From: Joe Chisolm on
On Mon, 07 Jun 2010 15:36:02 -0400, George Neuner wrote:

> On Mon, 7 Jun 2010 11:17:34 +0200, "Meindert Sprang"
> <ms(a)NOJUNKcustomORSPAMware.nl> wrote:
>
>>Unbelievable.....
>>
>>I'm playing around with the Microchip C18 compiler after a
>>hair-splitting experience with CCS. Apparently the optimizer of C18 is
>>not that good. For instance: LATF = addr >> 16; where addr is an
>>uint32, is compiled into a loop where 4 registers really get shifted 16
>>times in a loop. Any decent compiler should recognise that a shift by
>>16, stored to an 8 bit port could easily be done by simply accessing the
>>3rd byte.... sheesh....
>>
>>Meindert
>
> You're asking a lot.
>
> I've been programming since 1977 and I have never seen any compiler turn
> a long word shift (and/or mask) into a corresponding short word or byte
> access. Every compiler I have ever worked with would perform the shift.
>
> That said, something is wrong if it takes 4 registers. I don't know the
> PIC18, but I never encountered any chip that required more than 2
> registers to shift a value. Many chips have only a 1-bit shifter and
> require a loop to do larger shifts - but many such chips microcode the
> shift loop so the programmer sees only a simple instruction. But,
> occasionally, you do run into oddballs that need large shifts spelled
> out.
>
> Most likely you're somehow reading the (dis)assembly incorrectly: 4
> temporaries that are really mapped into the same register. If the
> compiler (or chip) really does need 4 registers to do a shift, then it's
> a piece of sh*t.
>
> George

You have a 8 bit architecture shifting a 32 bit value, shifting out of one
byte and into the next, thus 4 temps. You have 1 bit shifts. I suspect
the compiler is generating a right shift into carry so the code can
tell if a 1 needs to be moved into the most significant bit of the next
byte.

--
Joe Chisolm
Marble Falls, Tx.
From: D Yuniskis on
Hi Joe,

Joe Chisolm wrote:
> On Mon, 07 Jun 2010 15:36:02 -0400, George Neuner wrote:
>
>> You're asking a lot.
>>
>> I've been programming since 1977 and I have never seen any compiler turn
>> a long word shift (and/or mask) into a corresponding short word or byte
>> access. Every compiler I have ever worked with would perform the shift.
>>
>> That said, something is wrong if it takes 4 registers. I don't know the
>> PIC18, but I never encountered any chip that required more than 2
>> registers to shift a value. Many chips have only a 1-bit shifter and
>> require a loop to do larger shifts - but many such chips microcode the
>> shift loop so the programmer sees only a simple instruction. But,
>> occasionally, you do run into oddballs that need large shifts spelled
>> out.
>>
>> Most likely you're somehow reading the (dis)assembly incorrectly: 4
>> temporaries that are really mapped into the same register. If the
>> compiler (or chip) really does need 4 registers to do a shift, then it's
>> a piece of sh*t.

It would be informative to know what sort of "helper routines"
the compiler calls on. E.g., it might (inelegantly) treat this
as "CALL SHIFT_LONG_RIGHT, repeat" -- in which case the
4 temp access is the canned representation of *any* "long int".

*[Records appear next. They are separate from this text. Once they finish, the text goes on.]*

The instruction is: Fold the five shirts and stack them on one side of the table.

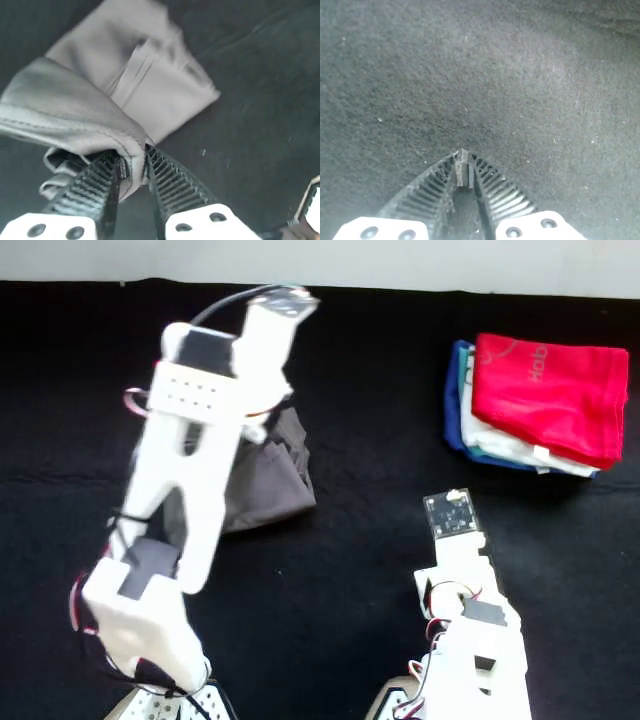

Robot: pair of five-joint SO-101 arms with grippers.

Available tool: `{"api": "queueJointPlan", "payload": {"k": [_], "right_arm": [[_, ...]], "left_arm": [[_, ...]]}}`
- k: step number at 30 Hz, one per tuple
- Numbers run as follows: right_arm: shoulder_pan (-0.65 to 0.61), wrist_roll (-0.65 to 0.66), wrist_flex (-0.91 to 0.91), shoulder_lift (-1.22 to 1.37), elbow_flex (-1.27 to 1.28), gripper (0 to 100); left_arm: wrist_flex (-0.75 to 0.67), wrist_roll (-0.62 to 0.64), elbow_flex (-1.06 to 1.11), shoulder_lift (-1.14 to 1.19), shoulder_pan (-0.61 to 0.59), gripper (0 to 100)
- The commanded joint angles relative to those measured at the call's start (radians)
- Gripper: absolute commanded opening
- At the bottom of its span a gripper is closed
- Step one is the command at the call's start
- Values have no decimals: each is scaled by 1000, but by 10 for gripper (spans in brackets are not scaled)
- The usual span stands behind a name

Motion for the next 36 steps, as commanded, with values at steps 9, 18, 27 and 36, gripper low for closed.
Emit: {"api": "queueJointPlan", "payload": {"k": [9,18,27,36], "right_arm": [[10,-6,-21,-2,10,6],[10,-6,-21,-2,10,6],[8,-6,-21,-2,10,6],[7,-6,-21,-2,10,6]], "left_arm": [[-48,6,-315,381,38,11],[117,8,-561,409,21,204],[115,0,-424,231,-214,52],[84,5,-199,403,-309,9]]}}
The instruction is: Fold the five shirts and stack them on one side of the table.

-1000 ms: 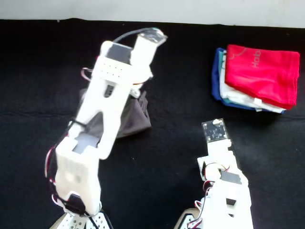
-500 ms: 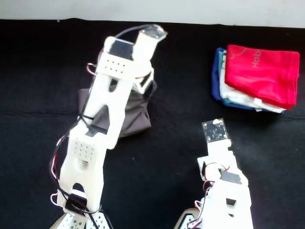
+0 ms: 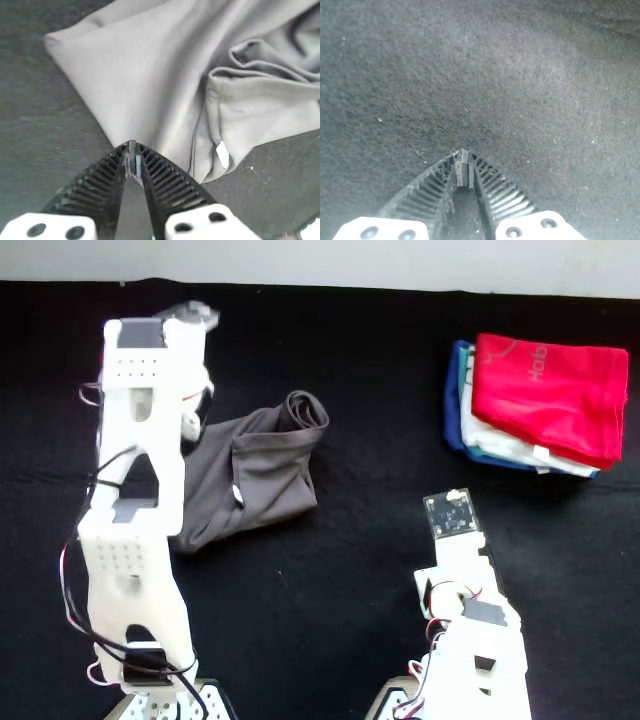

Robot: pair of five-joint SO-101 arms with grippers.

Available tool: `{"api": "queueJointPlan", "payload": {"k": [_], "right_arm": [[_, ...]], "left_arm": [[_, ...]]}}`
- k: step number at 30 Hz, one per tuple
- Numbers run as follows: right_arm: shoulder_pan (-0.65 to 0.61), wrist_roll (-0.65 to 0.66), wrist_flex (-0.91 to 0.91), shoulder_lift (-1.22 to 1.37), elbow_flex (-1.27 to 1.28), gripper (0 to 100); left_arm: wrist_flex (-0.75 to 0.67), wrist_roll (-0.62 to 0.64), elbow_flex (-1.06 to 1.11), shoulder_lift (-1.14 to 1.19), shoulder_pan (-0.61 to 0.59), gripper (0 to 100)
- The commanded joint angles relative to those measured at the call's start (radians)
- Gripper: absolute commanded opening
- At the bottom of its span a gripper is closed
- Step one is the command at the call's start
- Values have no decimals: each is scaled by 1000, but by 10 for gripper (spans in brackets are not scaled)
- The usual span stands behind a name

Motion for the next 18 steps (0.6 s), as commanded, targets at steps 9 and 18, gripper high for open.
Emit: {"api": "queueJointPlan", "payload": {"k": [9,18], "right_arm": [[7,-6,-21,-2,10,6],[7,-6,-21,-2,10,6]], "left_arm": [[-66,6,4,101,209,9],[-15,100,-111,128,361,9]]}}
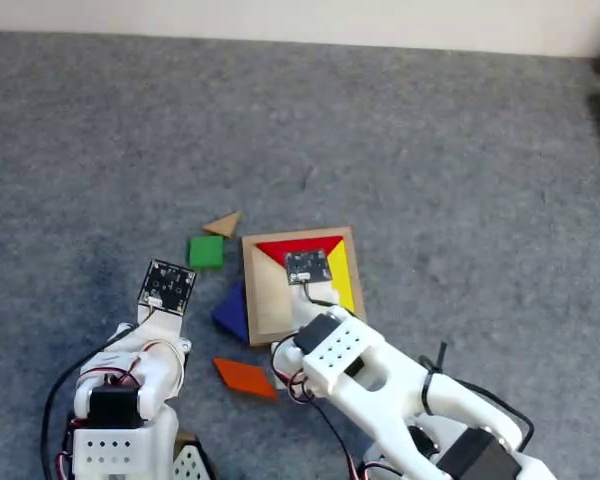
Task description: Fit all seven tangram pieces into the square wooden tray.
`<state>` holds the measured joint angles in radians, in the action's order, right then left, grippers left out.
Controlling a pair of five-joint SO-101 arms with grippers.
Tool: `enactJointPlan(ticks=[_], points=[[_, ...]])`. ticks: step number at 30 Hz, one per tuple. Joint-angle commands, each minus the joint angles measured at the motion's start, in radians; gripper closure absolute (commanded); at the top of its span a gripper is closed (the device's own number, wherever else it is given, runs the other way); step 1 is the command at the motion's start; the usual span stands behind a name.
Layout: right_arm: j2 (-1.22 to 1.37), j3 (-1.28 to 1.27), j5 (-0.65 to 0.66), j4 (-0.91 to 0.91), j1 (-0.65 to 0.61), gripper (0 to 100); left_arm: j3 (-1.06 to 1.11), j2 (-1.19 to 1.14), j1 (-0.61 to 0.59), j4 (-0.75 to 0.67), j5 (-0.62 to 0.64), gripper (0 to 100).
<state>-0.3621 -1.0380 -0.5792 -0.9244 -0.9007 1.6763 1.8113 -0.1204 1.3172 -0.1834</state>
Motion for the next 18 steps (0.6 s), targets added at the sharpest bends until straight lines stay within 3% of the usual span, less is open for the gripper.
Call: enactJointPlan(ticks=[1,7,10,14,18], points=[[-0.013,-0.002,0.048,0.036,-0.018,87.2,0.019,0.012,-0.018,0.006,0.011,100],[-0.015,-0.005,0.066,0.033,-0.016,87.2,0.019,0.012,-0.018,0.006,0.011,100],[-0.025,-0.008,0.204,0.030,0.008,87.5,0.019,0.012,-0.018,0.006,0.011,100],[-0.025,-0.008,0.414,0.028,0.134,87.5,0.019,0.012,-0.018,0.006,0.011,100],[-0.025,-0.005,0.529,0.028,0.236,87.5,0.019,0.012,-0.018,0.006,0.011,100]])
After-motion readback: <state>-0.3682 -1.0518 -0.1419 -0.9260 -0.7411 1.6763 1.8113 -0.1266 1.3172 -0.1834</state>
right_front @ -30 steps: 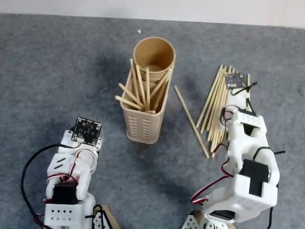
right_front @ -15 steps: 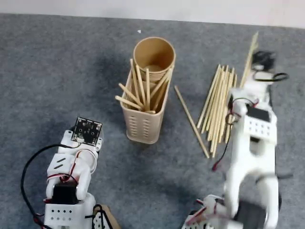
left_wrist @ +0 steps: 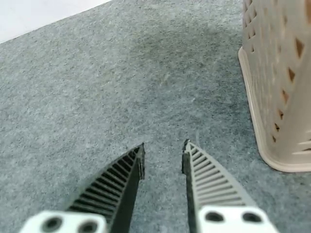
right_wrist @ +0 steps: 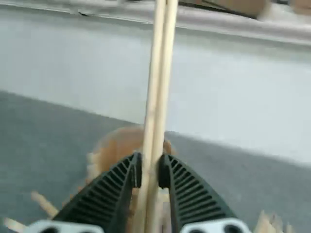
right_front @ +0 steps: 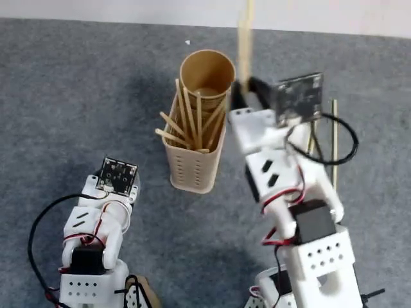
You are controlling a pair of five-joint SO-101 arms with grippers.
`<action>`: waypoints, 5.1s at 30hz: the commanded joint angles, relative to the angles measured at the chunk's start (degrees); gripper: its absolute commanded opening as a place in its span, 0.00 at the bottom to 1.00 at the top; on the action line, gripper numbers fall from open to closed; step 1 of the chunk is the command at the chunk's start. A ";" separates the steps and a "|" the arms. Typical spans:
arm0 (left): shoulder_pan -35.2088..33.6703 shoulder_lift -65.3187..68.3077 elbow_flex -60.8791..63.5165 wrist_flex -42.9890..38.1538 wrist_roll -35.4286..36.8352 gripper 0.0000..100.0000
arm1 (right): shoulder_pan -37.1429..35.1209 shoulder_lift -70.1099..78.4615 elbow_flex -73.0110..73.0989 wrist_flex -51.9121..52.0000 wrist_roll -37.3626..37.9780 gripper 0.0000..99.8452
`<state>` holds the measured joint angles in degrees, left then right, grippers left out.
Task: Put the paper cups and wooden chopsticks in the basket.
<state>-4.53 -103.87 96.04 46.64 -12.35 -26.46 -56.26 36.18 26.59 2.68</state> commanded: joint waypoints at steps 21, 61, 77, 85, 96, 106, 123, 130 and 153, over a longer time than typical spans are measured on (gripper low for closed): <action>0.92 -0.13 1.01 -0.97 -0.62 0.16 | -12.62 -7.16 37.05 -44.26 11.52 0.01; 0.92 -0.13 1.01 -0.97 -0.62 0.16 | 32.75 52.09 -21.49 29.85 19.08 0.10; 0.92 -0.13 1.01 -0.97 -0.62 0.16 | 32.92 71.78 -21.41 21.49 18.64 0.10; 0.92 -0.13 1.01 -0.97 -0.62 0.16 | 33.71 72.57 -22.02 21.76 18.64 0.01; 0.92 -0.13 1.01 -0.97 -0.62 0.16 | 32.57 40.57 -25.19 24.31 1.93 0.01; 0.92 -0.13 1.01 -0.97 -0.62 0.16 | 9.27 10.15 -24.75 23.34 -1.05 0.01; 0.92 -0.13 1.01 -0.97 -0.62 0.16 | -11.56 -14.02 27.30 -30.64 5.45 0.01; 0.92 -0.13 1.01 -0.97 -0.62 0.16 | -11.47 -14.02 41.10 -43.38 8.97 0.01; 0.92 -0.13 1.01 -0.97 -0.62 0.16 | 15.69 -10.15 4.70 0.92 5.01 0.10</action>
<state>-4.53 -103.87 96.04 46.64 -12.35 -21.36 -68.75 51.47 16.57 8.84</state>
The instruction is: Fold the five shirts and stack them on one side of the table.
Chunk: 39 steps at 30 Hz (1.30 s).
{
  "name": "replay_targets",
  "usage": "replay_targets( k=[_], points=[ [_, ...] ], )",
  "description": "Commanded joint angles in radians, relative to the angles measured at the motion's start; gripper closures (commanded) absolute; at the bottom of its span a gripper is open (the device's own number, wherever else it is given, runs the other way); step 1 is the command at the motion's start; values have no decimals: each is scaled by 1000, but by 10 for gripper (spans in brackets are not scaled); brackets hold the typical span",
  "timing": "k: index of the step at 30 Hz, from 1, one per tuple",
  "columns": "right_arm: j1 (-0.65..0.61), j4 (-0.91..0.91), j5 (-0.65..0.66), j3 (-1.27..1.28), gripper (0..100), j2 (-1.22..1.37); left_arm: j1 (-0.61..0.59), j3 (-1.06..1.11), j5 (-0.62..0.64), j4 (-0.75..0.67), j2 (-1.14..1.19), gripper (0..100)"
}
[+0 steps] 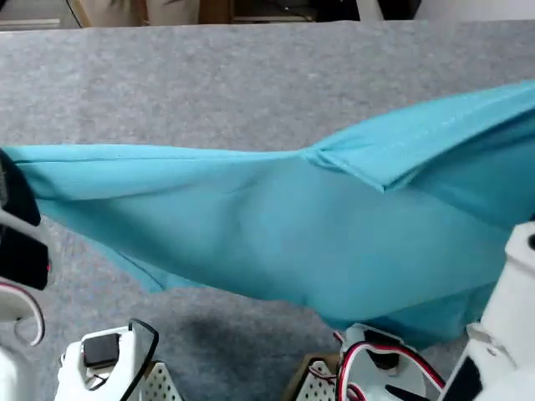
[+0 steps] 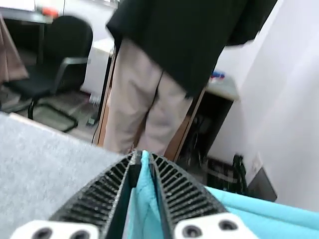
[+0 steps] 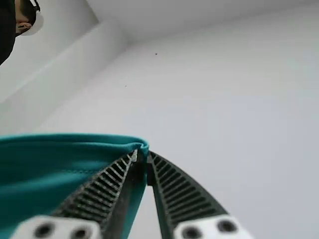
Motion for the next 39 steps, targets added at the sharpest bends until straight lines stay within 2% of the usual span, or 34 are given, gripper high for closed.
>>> replay_targets(
  k=[1, 6, 14, 19, 24, 30, 36, 39],
  points=[
    [7, -31, 8, 7, 994, -2, -2, 0, -9, -34, -18, 981],
    [5, -12, -6, 5, 994, -13, 0, 11, -64, 92, -67, 981],
    [5, 115, -51, 15, 994, -64, 0, 25, -72, 186, -170, 981],
    [12, 150, -46, 101, 994, -61, 0, 331, -71, 169, -257, 981],
    [5, 137, -43, 309, 993, -58, 0, 723, -71, -71, -358, 981],
    [-53, -72, 0, 716, 993, -56, -2, 1158, -72, -525, -397, 981],
    [-179, -327, 49, 1138, 993, -56, 11, 1373, -72, -924, -321, 981],
    [-245, -420, 48, 1279, 993, -53, 41, 1375, -72, -1016, -174, 981]
  ],
)
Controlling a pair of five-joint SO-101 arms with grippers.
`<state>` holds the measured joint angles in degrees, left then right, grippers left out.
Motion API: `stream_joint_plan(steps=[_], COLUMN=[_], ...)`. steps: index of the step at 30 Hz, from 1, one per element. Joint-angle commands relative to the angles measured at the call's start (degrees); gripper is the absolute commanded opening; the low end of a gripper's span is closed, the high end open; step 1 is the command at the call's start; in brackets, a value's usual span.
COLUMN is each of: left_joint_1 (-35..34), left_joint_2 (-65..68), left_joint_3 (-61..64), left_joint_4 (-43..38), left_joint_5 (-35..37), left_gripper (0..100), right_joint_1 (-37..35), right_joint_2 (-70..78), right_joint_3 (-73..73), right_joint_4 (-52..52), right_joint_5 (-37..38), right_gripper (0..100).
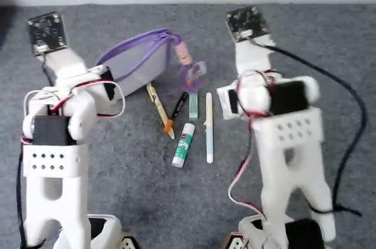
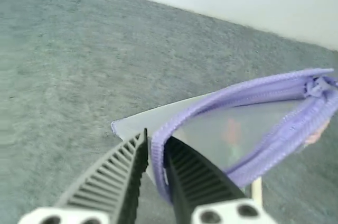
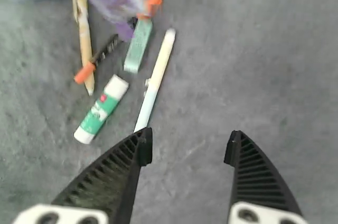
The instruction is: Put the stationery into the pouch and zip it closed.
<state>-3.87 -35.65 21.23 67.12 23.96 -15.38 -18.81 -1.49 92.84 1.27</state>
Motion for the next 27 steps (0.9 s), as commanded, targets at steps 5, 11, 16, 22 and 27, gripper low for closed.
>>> stream_joint_plan(steps=[5,11,16,22,27], left_joint_1=[-3.8,-3.7,-3.5,-3.3,-3.3], left_joint_2=[-0.8,-0.9,-0.9,-0.9,-0.9], left_joint_3=[-3.1,-3.0,-3.0,-3.0,-3.0], left_joint_4=[-1.5,-1.3,-1.4,-1.6,-1.6], left_joint_5=[0.4,0.4,0.4,0.4,0.4], left_gripper=[1,1,1,1,1], right_joint_1=[0.4,-3.1,-5.1,-4.3,-3.6], right_joint_2=[11.7,21.1,27.4,38.0,46.2], right_joint_3=[4.3,-0.3,-4.7,-11.1,-18.5], right_joint_4=[-13.0,-15.1,-15.3,-14.9,-14.9], right_joint_5=[-5.1,-5.1,-7.8,-9.7,-9.9], right_gripper=[23.0,23.0,23.0,22.9,22.9])
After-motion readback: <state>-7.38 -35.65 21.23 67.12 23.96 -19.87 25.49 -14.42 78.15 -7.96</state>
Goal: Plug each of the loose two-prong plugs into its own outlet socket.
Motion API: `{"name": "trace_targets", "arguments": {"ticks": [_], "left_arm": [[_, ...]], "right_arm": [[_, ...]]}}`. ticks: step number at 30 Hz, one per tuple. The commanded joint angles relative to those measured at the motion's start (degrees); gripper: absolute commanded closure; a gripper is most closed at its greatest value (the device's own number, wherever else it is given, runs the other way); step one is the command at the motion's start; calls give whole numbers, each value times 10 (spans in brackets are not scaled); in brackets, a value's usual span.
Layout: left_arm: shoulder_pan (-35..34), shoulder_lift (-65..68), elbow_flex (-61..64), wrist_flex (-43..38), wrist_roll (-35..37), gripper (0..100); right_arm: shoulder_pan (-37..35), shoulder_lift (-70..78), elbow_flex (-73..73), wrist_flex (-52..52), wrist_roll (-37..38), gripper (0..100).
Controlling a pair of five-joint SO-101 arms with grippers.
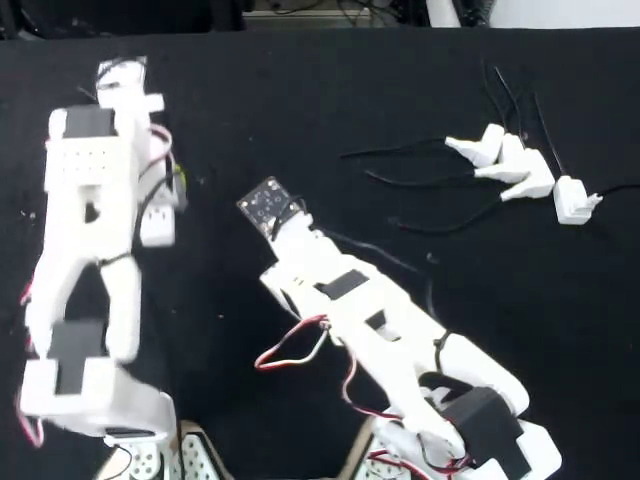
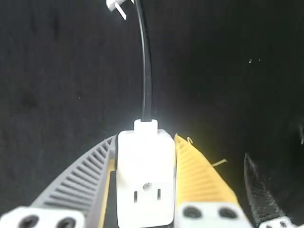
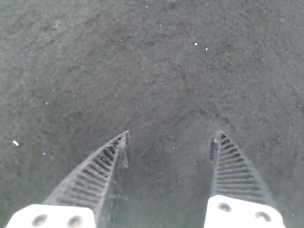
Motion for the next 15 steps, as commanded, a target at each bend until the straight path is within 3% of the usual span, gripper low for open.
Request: {"name": "trace_targets", "arguments": {"ticks": [1,8,15], "left_arm": [[16,-135,190,-69,-8,971],[22,-191,415,-195,-8,967],[29,-193,524,-323,-8,967]], "right_arm": [[-4,-28,-3,-11,3,733],[-4,-28,-2,-11,3,733],[-4,-28,-2,-11,3,733]]}}
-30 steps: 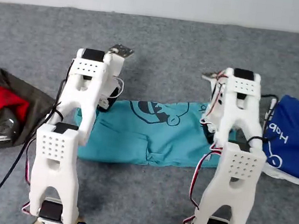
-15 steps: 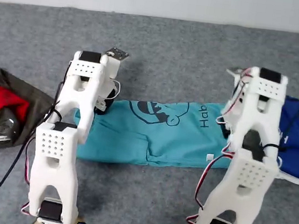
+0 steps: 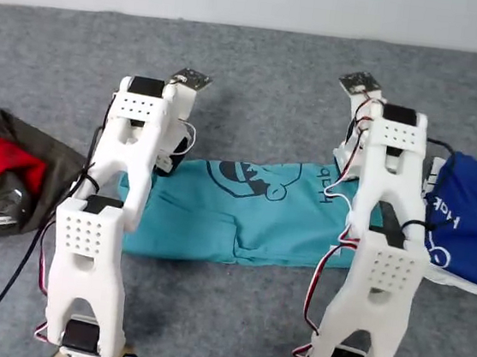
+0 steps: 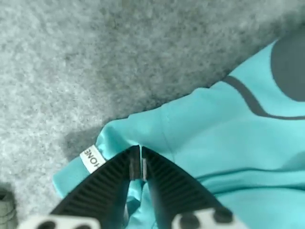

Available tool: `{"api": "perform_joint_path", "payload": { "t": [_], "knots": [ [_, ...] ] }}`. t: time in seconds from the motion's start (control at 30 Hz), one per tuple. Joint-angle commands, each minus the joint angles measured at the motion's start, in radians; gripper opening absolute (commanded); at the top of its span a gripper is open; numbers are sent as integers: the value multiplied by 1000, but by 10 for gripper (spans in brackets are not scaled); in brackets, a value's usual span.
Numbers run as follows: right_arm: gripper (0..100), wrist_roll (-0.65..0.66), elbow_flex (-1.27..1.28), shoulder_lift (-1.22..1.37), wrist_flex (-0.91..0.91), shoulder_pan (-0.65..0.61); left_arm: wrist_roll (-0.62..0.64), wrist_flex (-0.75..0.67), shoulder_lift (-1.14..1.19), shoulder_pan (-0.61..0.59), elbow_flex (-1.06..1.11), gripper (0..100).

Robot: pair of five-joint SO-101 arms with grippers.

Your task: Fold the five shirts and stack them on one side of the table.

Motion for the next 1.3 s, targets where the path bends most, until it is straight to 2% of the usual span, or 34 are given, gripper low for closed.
{"api": "perform_joint_path", "payload": {
  "t": [0.0, 0.17, 0.37, 0.6, 0.87, 1.07, 1.27],
  "knots": [
    [9, 3, -6, 16, -54, 59, 2, -41, -41, 0, 24, 16],
    [9, 2, -6, 18, -47, 116, 2, -72, 21, -3, 45, 16],
    [9, 0, -84, -59, 97, 117, 5, -66, 5, -5, 45, 16],
    [9, -2, -158, -162, 257, 35, 5, -38, -157, -3, 50, 16],
    [12, -63, -170, -240, 472, -7, 2, 86, -365, -11, 50, 16],
    [12, -121, -94, -337, 483, 13, 6, 135, -569, -118, 53, 16],
    [12, -123, 137, -496, 479, 18, -14, 147, -718, -272, 128, 17]
  ]
}}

> You have a 8 bit architecture shifting a 32 bit value, shifting out of one
> byte and into the next, thus 4 temps. You have 1 bit shifts. I suspect
> the compiler is generating a right shift into carry so the code can
> tell if a 1 needs to be moved into the most significant bit of the next
> byte.

I think George is commenting that a *smart* compiler can
realize that an (e.g.) 8 bit shift is:
foo[2] = foo[3]
foo[1] = foo[2]
foo[0] = foo[1]
(if you are casting to a narrower data type and can discard foo[3])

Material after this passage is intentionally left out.